Годы без войны. Том второй (Ананьев) - страница 96

«Ей скучно и хочется чего-то, что развлекало бы ее, но вместо того, чтобы сказать просто и ясно, чего она хочет, она замыкается и молчит и молчанием этим своим создает ту тяжелую напряженность в доме, от которой не знаешь, куда и к кому бежать», — читал Кошелев, что было записано в дневнике о Галине. И далее шел комментарий, который указывал на роковую силу, попытка противостоять которой приводит лишь к тому, что приходится подчиниться ей. «Но у меня другие, свои интересы!» — как крик подчеркнуто в дневнике Арсения. Всякое желание настоять на своем, исходило ли оно от тестя, то есть от старика Сухогрудова, или от шурина, которого Арсений еще более не понимал и боялся, или от приемного сына Юрия, точно так же, как все, требовавшего любви и внимания к себе, — все представлялось Арсению в виде силы, которая довлела над ним и мешала ему жить. Он и неудачи свои приписывал действию этой неотвратимой и злой силы и переносил действие этой силы на взаимоотношения с друзьями и коллегами по институту и вообще на весь жизненный процесс и на государственное устройство, в котором хотя он и не разбирался, что было совершенно и что несовершенно в нем, но чувствовал, что было что исправлять и усовершенствовать. «Как ни странно, но во всем этом есть логика, есть связь, — думал Кошелев, стараясь соединить в одно всю эту систему воззрений Арсения. — Потому-то он и твердит, что убил зло. Но убил ли он зло или человека?» И, задав себе этот вопрос, Кошелев впервые усомнился и правоте того, что он так решительно брался защищать на суде. «Есть ли вообще роковая сила, или только все это ветряные мельницы? Двигало ли им желание общего блага, или он отстаивал право лишь на самый обычный, врожденный человеческий эгоизм? И что такое эгоизм и что — жизнь?»

— Вот уж действительно говорят: пути господни неисповедимы. Все могу понять. Но понять то, чего не существует?.. — после того, как он долго сидел в кресле, погрузившись как будто в послеобеденную дрему, вдруг сказал он, обращая эти слова к Лоре, шившей что-то за столом на машинке. Она удивленно обернулась, перестав шить и держа руки там, где застал их голос мужа.

«Какие пути и почему неисповедимы, когда ты же знаешь, что у мамы (что для Николая Николаевича значило: у тещи) не осталось уже ни одного приличного домашнего платья? — ясно говорили глаза ее. — И ты забываешь, что Матвей студент и о нем тоже надо подумать». И Николай Николаевич, всегда понимавший жену, сейчас же понял это ее выражение.

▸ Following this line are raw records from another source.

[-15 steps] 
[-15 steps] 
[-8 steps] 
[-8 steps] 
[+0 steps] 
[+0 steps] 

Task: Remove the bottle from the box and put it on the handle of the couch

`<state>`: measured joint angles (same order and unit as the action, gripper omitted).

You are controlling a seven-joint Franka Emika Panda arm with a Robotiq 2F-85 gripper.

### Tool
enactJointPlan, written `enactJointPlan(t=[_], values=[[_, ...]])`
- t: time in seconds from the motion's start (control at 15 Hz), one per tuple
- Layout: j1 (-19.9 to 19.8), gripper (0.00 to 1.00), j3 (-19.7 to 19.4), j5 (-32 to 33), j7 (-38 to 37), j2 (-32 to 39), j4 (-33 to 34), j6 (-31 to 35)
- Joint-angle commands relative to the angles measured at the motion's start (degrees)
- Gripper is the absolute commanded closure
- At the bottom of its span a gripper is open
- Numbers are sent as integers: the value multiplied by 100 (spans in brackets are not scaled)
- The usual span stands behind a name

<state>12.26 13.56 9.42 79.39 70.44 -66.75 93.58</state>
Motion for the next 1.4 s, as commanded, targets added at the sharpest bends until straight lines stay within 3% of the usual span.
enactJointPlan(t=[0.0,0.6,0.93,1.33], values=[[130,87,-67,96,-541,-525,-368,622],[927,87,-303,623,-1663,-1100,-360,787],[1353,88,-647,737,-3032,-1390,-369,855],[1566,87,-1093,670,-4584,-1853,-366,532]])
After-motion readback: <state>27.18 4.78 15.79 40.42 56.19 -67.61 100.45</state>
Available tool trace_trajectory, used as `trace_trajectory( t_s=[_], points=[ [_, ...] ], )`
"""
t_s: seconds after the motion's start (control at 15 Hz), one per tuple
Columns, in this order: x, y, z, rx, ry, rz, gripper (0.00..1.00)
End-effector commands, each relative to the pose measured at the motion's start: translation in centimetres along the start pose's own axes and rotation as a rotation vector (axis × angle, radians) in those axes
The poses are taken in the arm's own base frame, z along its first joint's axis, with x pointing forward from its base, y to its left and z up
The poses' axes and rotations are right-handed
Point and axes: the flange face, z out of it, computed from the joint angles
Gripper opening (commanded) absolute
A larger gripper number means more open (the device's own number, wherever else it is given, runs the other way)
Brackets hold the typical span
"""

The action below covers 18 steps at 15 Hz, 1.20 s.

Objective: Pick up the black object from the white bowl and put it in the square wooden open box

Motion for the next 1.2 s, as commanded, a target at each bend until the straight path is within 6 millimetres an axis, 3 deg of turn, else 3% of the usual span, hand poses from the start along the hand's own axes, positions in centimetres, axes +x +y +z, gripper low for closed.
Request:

Несмотря на свою занятость, он обычно всегда бывал в курсе домашних дел. На нем была обязанность присмотреть и купить ковер для спальни, и он регулярно после работы заезжал в известные ему ковровые магазины Москвы, прежде чем вернуться к себе в Одинцово. На нем лежала забота привозить иногда мясные и молочные продукты и хлеб из Москвы («Чтобы только с Кутузовского», — наказывала Лора, где хлеб всегда бывал отменным), и он безоговорочно выполнял это; он охотно брал на себя еще разного рода дела, каких всегда в доме бывает предостаточно, и мир этих домашних забот, пока теперь он смотрел на жену, мир, в котором не то чтобы все было понятно и просто, но в котором всегда был смысл, что это  н а д о  и что это  д л я  с е б я  (о чем мы обычно забываем, что  э т о  такое, и воспринимаем как само собой разумеющееся), — мир этих забот на мгновенье как бы окружил его. «Да, о Матвее надо подумать, он студент», — решил Николай Николаевич и даже оглянулся на дверь, как будто сын вот-вот мог войти в нее. Но Матвей не мог войти. Он вторую уже субботу подряд вместе со своим курсом работал на овощебазе, перебирал картофель. Тесть теперь, в эти послеобеденные часы, по старческой привычке своей спал наверху, у себя в комнате; мальчики ушли на пруд удить рыбу, девочки играли в классики у крыльца, во дворе, а теща пропалывала (под зиму) клубничные грядки. За окном, за серыми стволами яблонь, была видна ее согнутая, в вылинявшей кофте спина и голова в цветной и сбившейся теперь набок косынке.